The ALA report outlines actions the Trump administration is taking that threaten clean air and the climate. Besides attempting to weaken the Clean Air Act, fossil fuel interests have pushed for a number of other regulatory rollbacks, and the Trump administration is largely delivering on their demands.

The EPA recently announced it would not be strengthening the standard for particle pollution or soot, despite the agency’s own analysis showing that strengthening the standard by 25 percent could save 12,500 lives per year. The current soot standard results in over 52,000 premature deaths a year. Industry groups including the American Petroleum Institute praised the EPA’s proposal to maintain the current standard. The EPA is expected to also decline to strengthen the standard for ozone pollution.

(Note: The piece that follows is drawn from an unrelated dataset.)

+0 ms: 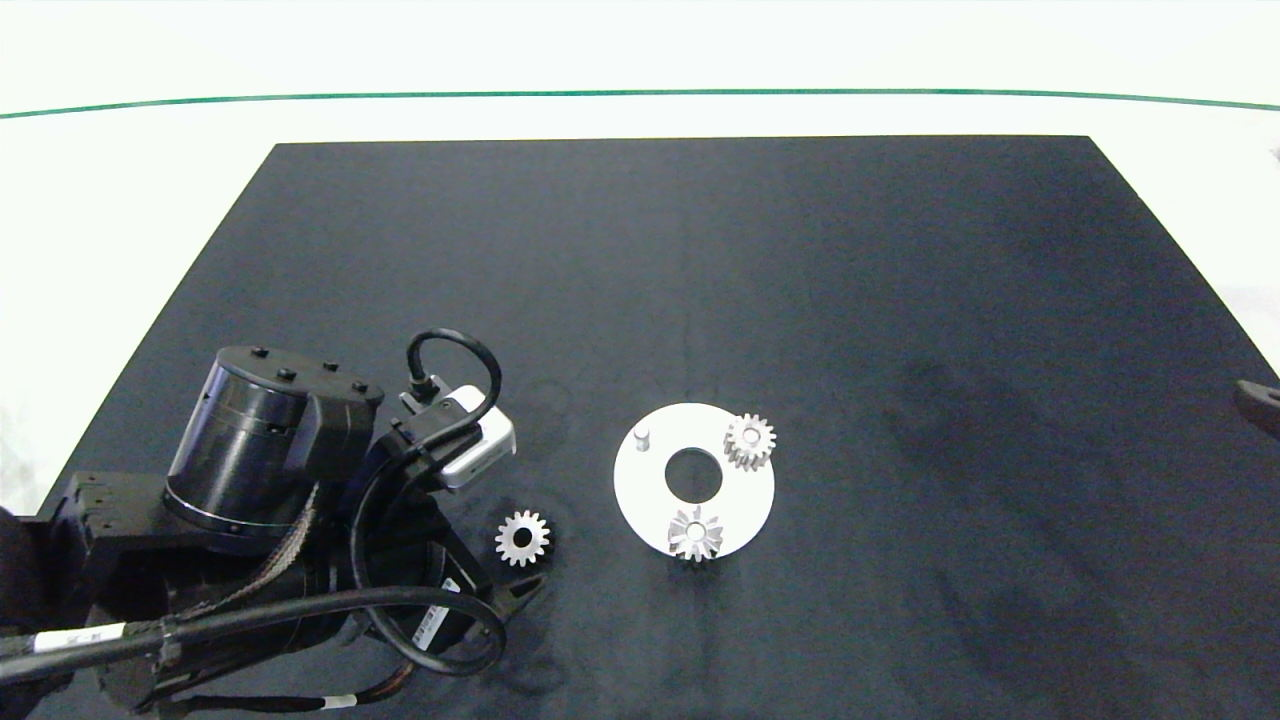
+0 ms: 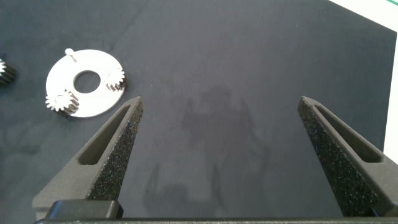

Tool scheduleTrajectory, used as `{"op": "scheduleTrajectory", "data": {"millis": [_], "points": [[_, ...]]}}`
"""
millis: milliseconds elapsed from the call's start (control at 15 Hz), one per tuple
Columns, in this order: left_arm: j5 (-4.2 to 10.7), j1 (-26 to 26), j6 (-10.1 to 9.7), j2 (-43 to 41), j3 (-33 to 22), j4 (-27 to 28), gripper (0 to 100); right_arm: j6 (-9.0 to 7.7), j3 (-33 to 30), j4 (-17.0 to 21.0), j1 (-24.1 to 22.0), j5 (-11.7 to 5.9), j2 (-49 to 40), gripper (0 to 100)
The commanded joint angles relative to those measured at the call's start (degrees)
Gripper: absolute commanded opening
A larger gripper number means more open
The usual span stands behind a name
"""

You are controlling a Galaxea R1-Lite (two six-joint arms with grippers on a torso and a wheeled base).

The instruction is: Install three planetary gears onto the carrier pins

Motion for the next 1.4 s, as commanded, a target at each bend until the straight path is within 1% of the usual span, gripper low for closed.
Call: {"op": "scheduleTrajectory", "data": {"millis": [67,133,333,533,667,867,1133,1400], "points": [[0.22,-4.95,-8.30,0.76,-1.77,0.05,100,-0.19,0.41,-0.08,0.12,-0.16,0.93,100],[0.13,-5.56,-9.36,0.94,-1.86,-0.04,100,-0.19,0.58,-0.08,0.12,-0.16,0.93,100],[-0.13,-5.74,-9.53,2.43,-1.77,-0.56,100,-0.19,0.67,-0.08,0.12,-0.16,0.93,100],[0.13,-5.47,-9.53,4.98,-1.33,-4.52,100,-0.19,0.67,-0.08,0.12,-0.16,0.84,100],[0.31,-5.12,-9.45,6.83,-1.33,-5.92,100,-0.19,0.67,-0.08,0.20,-0.07,0.75,100],[0.40,-4.60,-9.27,8.32,-1.33,-6.28,100,-0.19,0.67,-0.08,0.12,-0.07,0.75,100],[0.40,-2.57,-9.01,9.20,-0.89,-7.68,100,-0.19,0.67,-0.17,0.20,0.02,0.66,100],[0.48,-1.34,-8.48,8.59,1.22,-8.30,100,-0.19,0.67,-0.08,0.20,0.02,0.75,100]]}}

Just days after EPA’s announcement on the soot standard, the agency finalized a rule that undermines the limits on mercury, lead, and toxic air pollutants from power plants. According to the ALA, EPA “deliberately undercounted the benefits of these protections.” The National Mining Association, a coal industry trade group, welcomed EPA’s final rule, saying it “rights a longstanding abuse of regulatory power.”

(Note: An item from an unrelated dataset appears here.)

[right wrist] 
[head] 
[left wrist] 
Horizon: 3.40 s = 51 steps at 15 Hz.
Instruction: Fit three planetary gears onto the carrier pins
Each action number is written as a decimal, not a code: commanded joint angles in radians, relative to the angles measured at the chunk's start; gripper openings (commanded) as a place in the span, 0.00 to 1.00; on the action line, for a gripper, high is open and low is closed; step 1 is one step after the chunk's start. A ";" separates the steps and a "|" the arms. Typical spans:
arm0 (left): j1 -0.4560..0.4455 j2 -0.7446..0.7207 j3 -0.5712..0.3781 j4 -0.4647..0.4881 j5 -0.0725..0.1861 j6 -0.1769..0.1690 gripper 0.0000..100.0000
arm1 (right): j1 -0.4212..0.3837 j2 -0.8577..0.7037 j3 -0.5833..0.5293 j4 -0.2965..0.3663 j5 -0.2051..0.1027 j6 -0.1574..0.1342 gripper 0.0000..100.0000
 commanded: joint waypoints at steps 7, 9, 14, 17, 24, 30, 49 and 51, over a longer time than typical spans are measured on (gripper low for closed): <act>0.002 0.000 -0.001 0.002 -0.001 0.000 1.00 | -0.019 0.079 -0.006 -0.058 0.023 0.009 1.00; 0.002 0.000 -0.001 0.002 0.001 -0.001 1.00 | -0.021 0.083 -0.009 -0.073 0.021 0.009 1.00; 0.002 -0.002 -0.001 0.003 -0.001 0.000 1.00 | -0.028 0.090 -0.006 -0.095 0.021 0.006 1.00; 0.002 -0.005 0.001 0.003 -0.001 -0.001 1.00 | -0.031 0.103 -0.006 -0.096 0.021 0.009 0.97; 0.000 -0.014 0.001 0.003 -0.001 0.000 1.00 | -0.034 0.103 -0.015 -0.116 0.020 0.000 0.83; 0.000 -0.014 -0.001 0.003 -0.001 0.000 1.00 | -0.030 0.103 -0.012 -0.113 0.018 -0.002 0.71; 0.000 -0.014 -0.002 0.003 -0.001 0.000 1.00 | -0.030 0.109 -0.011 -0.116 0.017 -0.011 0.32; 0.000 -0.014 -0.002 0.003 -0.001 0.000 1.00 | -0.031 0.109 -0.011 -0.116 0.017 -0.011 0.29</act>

Another final rule rolling back existing regulations that the Trump administration recently announced is the weakening of the clean car standards. Under the new SAFE rule, fuel economy for new cars and light-duty trucks will increase only slightly by 1.5 percent a year compared to 5 percent a year. As the ALA notes in its report, “Weakening these cleaner cars standards will not only greatly slow progress in cleaning up climate pollution from the transportation sector, but will also cause additional premature deaths from air pollution.”

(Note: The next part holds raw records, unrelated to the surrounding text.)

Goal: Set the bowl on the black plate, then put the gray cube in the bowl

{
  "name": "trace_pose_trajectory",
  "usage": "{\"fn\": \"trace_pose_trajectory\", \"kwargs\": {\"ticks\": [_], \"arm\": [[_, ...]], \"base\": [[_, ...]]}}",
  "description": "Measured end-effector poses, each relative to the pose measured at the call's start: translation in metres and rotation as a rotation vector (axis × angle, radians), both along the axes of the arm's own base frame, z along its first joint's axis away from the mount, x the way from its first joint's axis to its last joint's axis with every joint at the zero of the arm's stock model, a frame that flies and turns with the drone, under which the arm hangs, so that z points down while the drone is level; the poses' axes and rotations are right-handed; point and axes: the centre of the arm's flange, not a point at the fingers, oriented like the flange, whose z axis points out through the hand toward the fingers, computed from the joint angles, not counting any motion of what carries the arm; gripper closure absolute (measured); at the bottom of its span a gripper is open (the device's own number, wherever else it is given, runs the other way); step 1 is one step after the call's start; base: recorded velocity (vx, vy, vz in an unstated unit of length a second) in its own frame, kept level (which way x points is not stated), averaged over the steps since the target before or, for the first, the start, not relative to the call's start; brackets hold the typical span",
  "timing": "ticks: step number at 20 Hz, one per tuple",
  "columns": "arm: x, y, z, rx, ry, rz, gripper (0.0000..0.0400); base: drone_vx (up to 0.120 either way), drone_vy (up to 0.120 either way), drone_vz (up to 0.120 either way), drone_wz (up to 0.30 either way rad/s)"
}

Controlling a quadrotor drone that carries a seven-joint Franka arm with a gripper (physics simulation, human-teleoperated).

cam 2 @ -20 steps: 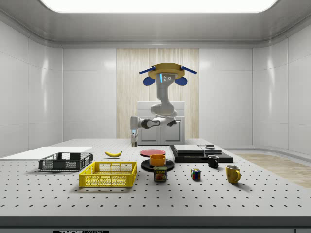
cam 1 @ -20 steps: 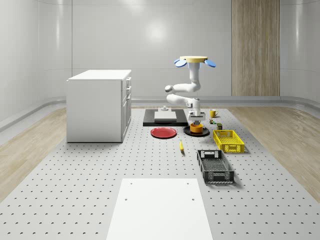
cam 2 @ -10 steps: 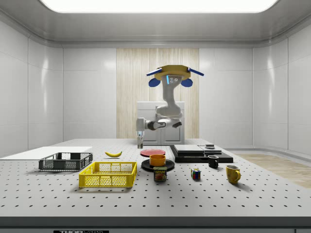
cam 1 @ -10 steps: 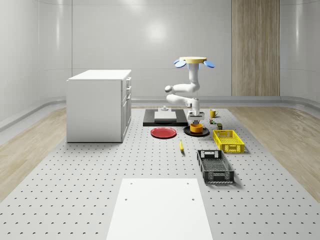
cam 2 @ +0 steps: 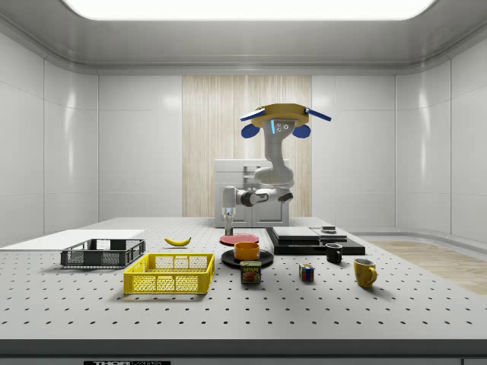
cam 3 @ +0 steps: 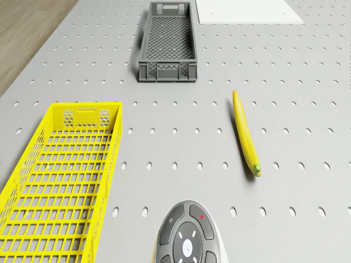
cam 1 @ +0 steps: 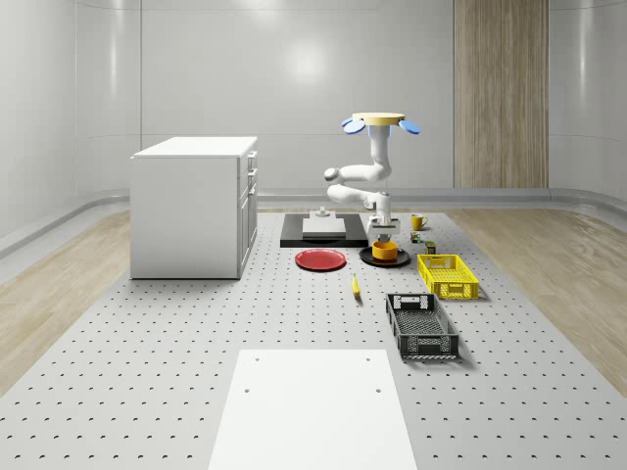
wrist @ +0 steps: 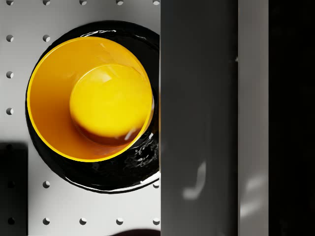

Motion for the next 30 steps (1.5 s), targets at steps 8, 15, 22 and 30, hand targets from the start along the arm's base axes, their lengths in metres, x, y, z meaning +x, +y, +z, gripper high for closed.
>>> {"fn": "trace_pose_trajectory", "kwargs": {"ticks": [8,15,22,30], "arm": [[0.000,0.000,0.000,0.000,0.000,0.000,0.0150],[0.000,0.000,0.000,0.000,0.000,0.000,0.0150],[0.000,0.000,0.016,0.000,0.000,0.000,0.0150],[0.000,0.001,0.048,0.000,0.000,0.000,0.0150]], "base": [[-0.120,0.035,-0.050,0.000],[-0.120,0.051,-0.034,0.000],[0.000,0.000,0.000,0.000],[0.000,0.000,0.000,0.000]]}}
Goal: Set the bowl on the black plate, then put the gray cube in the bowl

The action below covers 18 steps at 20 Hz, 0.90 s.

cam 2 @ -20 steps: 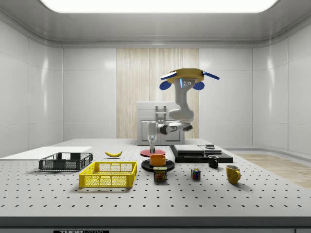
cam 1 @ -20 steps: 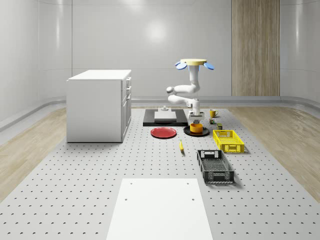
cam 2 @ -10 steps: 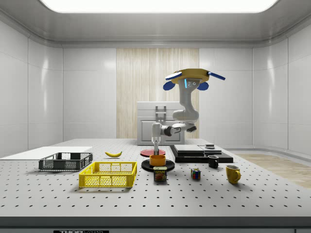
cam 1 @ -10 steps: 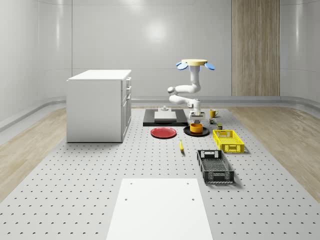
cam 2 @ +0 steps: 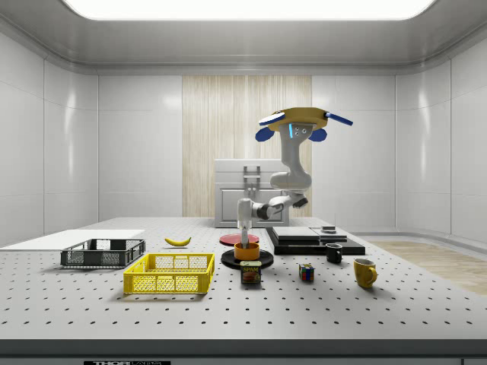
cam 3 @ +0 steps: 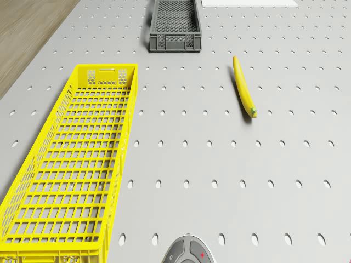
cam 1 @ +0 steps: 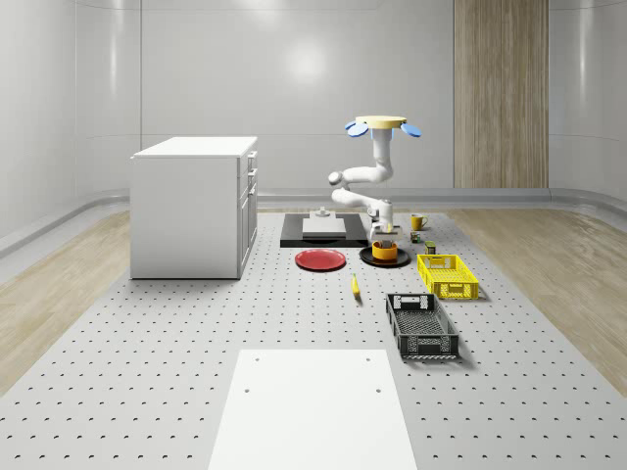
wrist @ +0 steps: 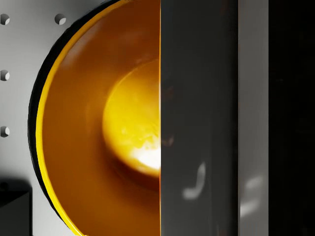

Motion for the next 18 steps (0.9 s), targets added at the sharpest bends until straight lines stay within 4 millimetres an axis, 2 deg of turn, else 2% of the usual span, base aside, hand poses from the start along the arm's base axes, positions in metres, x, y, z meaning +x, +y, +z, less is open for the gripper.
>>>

Fossil fuel industry interests, again, celebrated this rollback. The American Energy Alliance, the advocacy arm of the nonprofit Institute for Energy Research, issued a statement claiming the new rule “will save lives,” but the administration’s own analysis shows that it could cause up to 1,000 more premature deaths from air pollution.

Additional harmful actions the Trump administration is undertaking, as identified in the ALA report, include limiting the scientific studies that EPA will consider when rulemaking, replacing the Clean Power Plan to limit power plant pollution with a much weaker rule, and rolling back methane standards for oil and gas sources. EPA has also issued a temporary policy that essentially lets polluters claim the COVID-19 pandemic as a cover for not monitoring or reporting civil violations of environmental protections. “Finally, amidst the COVID-19 crisis, polluting industries have sought, and EPA has granted, compliance waivers,” the ALA report explains.

Since that compliance waiver policy was announced in late March, an analysis of state air monitor readings by Texas A&M University found that air pollutants in Houston’s industrial corridor rose by as much as 62 percent. A recent headline sums up the health consequences: “’They’re killing us,’ Texas residents say of Trump rollbacks.”